● **Supplied information**
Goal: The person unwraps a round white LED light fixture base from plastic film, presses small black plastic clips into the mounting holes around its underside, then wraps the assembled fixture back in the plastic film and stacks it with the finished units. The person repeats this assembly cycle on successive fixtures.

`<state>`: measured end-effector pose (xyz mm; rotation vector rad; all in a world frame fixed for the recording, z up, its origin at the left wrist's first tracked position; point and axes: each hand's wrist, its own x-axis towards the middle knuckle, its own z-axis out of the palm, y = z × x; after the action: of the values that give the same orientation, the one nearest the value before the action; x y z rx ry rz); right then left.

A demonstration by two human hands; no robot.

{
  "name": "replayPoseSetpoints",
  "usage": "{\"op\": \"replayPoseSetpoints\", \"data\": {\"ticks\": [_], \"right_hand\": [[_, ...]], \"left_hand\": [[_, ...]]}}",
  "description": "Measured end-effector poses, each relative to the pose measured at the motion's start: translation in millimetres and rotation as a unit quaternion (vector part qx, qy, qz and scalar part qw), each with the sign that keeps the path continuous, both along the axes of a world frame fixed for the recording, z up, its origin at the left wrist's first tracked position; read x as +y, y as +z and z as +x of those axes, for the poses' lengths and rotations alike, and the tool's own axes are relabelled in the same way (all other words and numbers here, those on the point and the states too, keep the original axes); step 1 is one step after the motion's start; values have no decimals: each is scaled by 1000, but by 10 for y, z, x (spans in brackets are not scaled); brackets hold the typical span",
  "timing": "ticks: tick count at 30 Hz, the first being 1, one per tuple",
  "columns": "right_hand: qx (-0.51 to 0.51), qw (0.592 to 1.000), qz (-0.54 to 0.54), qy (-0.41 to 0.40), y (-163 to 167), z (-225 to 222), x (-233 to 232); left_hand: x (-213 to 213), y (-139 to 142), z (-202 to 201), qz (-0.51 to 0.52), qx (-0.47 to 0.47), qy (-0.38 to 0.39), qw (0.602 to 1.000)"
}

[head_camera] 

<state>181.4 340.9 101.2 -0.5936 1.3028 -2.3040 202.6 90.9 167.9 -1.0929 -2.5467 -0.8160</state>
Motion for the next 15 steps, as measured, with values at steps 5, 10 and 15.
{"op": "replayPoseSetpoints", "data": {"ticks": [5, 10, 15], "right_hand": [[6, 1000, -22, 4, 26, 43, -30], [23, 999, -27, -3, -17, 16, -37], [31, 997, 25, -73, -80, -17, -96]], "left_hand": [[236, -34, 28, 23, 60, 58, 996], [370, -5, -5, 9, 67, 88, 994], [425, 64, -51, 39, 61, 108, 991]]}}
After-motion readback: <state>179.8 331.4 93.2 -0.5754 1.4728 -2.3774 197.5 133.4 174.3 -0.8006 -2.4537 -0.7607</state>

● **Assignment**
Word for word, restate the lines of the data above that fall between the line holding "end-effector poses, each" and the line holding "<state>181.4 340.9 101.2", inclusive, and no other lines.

● **Answer space**
  "description": "Measured end-effector poses, each relative to the pose measured at the motion's start: translation in millimetres and rotation as a unit quaternion (vector part qx, qy, qz and scalar part qw), each with the sign that keeps the path continuous, both along the axes of a world frame fixed for the recording, z up, its origin at the left wrist's first tracked position; read x as +y, y as +z and z as +x of those axes, for the poses' lengths and rotations alike, and the tool's own axes are relabelled in the same way (all other words and numbers here, those on the point and the states too, keep the original axes); step 1 is one step after the motion's start; values have no decimals: each is scaled by 1000, but by 10 for y, z, x (spans in brackets are not scaled); brackets hold the typical span",
  "timing": "ticks: tick count at 30 Hz, the first being 1, one per tuple",
  "columns": "right_hand: qx (-0.51 to 0.51), qw (0.592 to 1.000), qz (-0.54 to 0.54), qy (-0.41 to 0.40), y (-163 to 167), z (-225 to 222), x (-233 to 232); left_hand: x (-213 to 213), y (-139 to 142), z (-202 to 201), qz (-0.51 to 0.52), qx (-0.47 to 0.47), qy (-0.38 to 0.39), qw (0.602 to 1.000)"
}

[head_camera] 

<state>181.4 340.9 101.2 -0.5936 1.3028 -2.3040 202.6 90.9 167.9 -1.0929 -2.5467 -0.8160</state>

The response to this exercise is done.